Best Takeaways of 2014
2014 was the beginning of a shift away from tracking for the sake of tracking and toward looking at analytics in terms of how they’re contributing to revenue. CrazyEgg founder Neil Patel said of analytics: “Measure what matters. With metrics, it’s easy to get caught up in vanity metrics.”
2015: Using Content Analytics to Determine ROI
As sales and marketing alignment becomes more important, marketing teams are looking at measurement to prove their efforts add value and achieve positive ROI. The amount of content analytics available increased, but marketers weren’t yet focusing on their content’s ROI. CMI’s Robert Rose argues:
… goals such as incremental sales revenue, cost per lead generated, cost per sale generated, and cost of a new customer are not returns on an investment; neither are they even goals. These are accountability metrics toward a particular business goal (e.g., higher revenue, decreased costs).
Mobile was more important than ever in 2015, with Google updating its search algorithm to increase the visibility of mobile-friendly websites.
Black Ink forecast that predictive analytics and marketing automation would receive increased focus in 2015. These continue to be a focus in marketing analytics and are informing other technology-focused marketing trends today, such as artificial intelligence and machine learning.
2016: New Metrics Arrive
The way we think about content analytics is increasingly thoughtful. This includes a greater focus on branded search, sales accepted leads, and share of voice.

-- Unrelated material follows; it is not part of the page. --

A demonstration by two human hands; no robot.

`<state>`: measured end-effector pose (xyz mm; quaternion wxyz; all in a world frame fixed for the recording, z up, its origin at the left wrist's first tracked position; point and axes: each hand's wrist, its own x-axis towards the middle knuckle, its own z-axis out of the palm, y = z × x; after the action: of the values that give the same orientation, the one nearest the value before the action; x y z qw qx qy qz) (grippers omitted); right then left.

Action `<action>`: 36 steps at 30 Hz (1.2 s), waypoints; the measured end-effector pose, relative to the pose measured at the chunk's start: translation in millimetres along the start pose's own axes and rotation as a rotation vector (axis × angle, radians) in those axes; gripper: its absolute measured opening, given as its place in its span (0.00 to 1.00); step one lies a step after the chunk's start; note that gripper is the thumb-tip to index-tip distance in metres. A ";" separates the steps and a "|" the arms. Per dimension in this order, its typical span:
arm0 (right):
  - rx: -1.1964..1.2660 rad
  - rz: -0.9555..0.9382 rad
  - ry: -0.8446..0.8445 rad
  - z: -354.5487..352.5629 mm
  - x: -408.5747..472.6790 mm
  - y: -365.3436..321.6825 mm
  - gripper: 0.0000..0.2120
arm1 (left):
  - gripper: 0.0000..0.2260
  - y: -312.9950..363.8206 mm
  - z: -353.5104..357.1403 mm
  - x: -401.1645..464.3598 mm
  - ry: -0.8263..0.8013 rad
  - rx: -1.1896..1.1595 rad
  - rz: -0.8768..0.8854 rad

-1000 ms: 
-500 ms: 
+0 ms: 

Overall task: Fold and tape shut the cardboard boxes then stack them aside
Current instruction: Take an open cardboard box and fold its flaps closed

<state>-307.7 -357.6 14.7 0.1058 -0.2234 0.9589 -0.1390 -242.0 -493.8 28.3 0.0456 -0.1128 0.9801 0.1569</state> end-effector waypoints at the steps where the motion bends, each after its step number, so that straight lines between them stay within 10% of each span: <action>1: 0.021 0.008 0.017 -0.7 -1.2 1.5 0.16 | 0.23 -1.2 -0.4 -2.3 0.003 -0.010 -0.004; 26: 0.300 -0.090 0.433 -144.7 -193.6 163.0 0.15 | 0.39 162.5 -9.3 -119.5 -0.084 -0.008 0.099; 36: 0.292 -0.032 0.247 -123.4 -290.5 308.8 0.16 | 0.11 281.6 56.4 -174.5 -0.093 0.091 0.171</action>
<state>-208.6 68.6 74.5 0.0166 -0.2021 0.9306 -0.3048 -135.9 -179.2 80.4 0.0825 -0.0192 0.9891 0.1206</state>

2016 was a year of introspection. The popular metrics were rethought and new, more powerful metrics put in their place. Some of the changes industry experts peddled in 2016 included:
- Conversions over clicks.
- Scroll depth over time on page. Why? We calculate time on page using an average based on users who didn’t bounce. Users leaving within that time do not figure in the calculated average.
2017 and Beyond
In 2017 the technology we use to understand content analytics continues its relentless advance. The increasing power of artificial intelligence (AI) is driving content intelligence where AI and big data increasingly automate content and incorporate predictive analytics. As AI improves, marketers will leverage it to determine what content to create, when and who to serve it to, and at what time.

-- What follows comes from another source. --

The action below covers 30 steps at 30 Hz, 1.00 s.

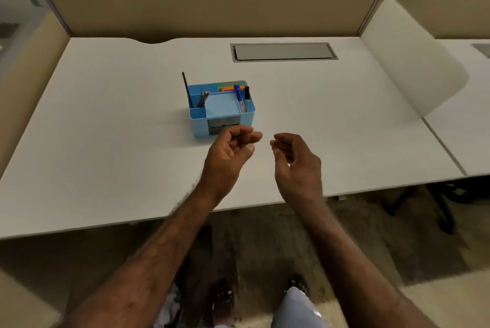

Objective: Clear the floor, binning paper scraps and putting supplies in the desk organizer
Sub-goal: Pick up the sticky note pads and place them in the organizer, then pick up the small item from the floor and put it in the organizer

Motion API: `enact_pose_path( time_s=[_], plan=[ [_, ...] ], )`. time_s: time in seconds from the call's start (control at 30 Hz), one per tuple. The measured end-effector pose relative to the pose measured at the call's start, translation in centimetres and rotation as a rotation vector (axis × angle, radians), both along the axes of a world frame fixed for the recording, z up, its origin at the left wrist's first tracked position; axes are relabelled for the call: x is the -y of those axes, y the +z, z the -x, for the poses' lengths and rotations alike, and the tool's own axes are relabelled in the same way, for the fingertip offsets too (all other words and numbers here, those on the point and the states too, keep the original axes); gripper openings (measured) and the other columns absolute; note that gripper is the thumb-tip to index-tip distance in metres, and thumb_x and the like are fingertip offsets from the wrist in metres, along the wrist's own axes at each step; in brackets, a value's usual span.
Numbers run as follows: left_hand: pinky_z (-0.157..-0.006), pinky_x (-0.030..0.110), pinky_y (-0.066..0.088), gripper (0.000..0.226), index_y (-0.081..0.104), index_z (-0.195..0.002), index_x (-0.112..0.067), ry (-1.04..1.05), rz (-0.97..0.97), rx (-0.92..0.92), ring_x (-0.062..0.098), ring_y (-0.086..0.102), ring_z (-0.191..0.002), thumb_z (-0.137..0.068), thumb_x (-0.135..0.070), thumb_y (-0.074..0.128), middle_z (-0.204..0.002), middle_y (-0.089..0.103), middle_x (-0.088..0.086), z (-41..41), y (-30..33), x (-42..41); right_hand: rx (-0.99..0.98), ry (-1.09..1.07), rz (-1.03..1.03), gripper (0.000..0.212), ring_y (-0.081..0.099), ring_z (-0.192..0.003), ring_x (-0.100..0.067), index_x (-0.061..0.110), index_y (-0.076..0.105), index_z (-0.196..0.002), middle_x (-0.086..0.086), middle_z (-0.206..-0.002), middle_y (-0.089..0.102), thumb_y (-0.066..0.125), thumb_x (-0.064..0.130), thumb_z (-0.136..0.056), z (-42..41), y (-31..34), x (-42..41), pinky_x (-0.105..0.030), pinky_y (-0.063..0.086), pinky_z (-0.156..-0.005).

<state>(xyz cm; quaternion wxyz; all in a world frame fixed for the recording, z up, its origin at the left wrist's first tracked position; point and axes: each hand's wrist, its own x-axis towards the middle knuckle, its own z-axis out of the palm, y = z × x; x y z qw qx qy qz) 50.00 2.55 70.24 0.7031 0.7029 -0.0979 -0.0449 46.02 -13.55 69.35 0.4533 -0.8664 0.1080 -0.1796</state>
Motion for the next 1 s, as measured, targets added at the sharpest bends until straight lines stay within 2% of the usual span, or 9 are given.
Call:
enact_pose_path(
  time_s=[0.33, 0.47, 0.57, 0.83, 1.0],
  plan=[
    [-0.101, 0.019, 0.054, 0.031, 0.058, -0.13, -0.011, -0.118, 0.013, -0.04, 0.013, 0.068, -0.122, -0.101, -0.002, 0.061, -0.126, 0.074, -0.001, 8.5, -2.4, 6.9, -0.099, -0.032, -0.016, 0.031, 0.065, -0.105, 0.011, 0.031, 0.063, -0.129, 0.013, -0.119, 0.074, 0.069, 0.018, -0.101, 9.2, -1.4, 6.2, 0.006, 0.043, -0.084],
    [-0.11, 0.038, 0.053, 0.032, 0.057, -0.131, -0.009, -0.165, 0.015, -0.106, 0.019, 0.066, -0.125, -0.099, -0.002, 0.06, -0.127, 0.072, 0.007, 13.1, -4.0, 10.9, -0.124, -0.018, -0.037, 0.032, 0.067, -0.106, 0.008, 0.029, 0.064, -0.128, 0.013, -0.114, 0.073, 0.069, 0.015, -0.099, 14.1, -3.0, 10.2, 0.003, 0.047, -0.084],
    [-0.112, 0.046, 0.051, 0.034, 0.057, -0.131, -0.005, -0.164, 0.015, -0.136, 0.024, 0.065, -0.126, -0.098, 0.001, 0.061, -0.127, 0.07, 0.014, 17.4, -5.0, 13.8, -0.118, -0.014, -0.038, 0.031, 0.067, -0.104, 0.008, 0.029, 0.065, -0.124, 0.016, -0.109, 0.072, 0.07, 0.014, -0.098, 18.4, -4.4, 13.0, -0.003, 0.051, -0.083],
    [-0.108, 0.031, 0.053, 0.034, 0.059, -0.129, -0.005, -0.132, -0.032, -0.249, 0.021, 0.067, -0.124, -0.096, 0.007, 0.061, -0.123, 0.073, 0.011, 28.9, -9.0, 18.6, -0.232, 0.025, -0.061, 0.028, 0.071, -0.102, -0.005, 0.026, 0.068, -0.121, 0.01, -0.109, 0.076, 0.065, 0.01, -0.098, 29.8, -9.3, 18.0, -0.033, 0.062, -0.09],
    [-0.107, 0.029, 0.052, 0.033, 0.061, -0.124, -0.002, -0.147, -0.086, -0.376, 0.022, 0.068, -0.121, -0.094, 0.014, 0.06, -0.121, 0.073, 0.014, 33.0, -13.6, 19.0, -0.341, 0.043, -0.077, 0.028, 0.072, -0.101, -0.01, 0.028, 0.067, -0.118, 0.01, -0.107, 0.076, 0.063, 0.012, -0.096, 34.2, -14.0, 18.2, -0.04, 0.06, -0.091]
  ],
)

Further in the future, measurement will become increasingly automated by machine learning. While this may be years away, content marketing platforms are already available that track marketing efforts directly to attributable revenue. Not quite the exact ROI we’re talking about in the first paragraph—but not far off. The landscape will become more complex, data more granular, and there will be a growing focus on accountability.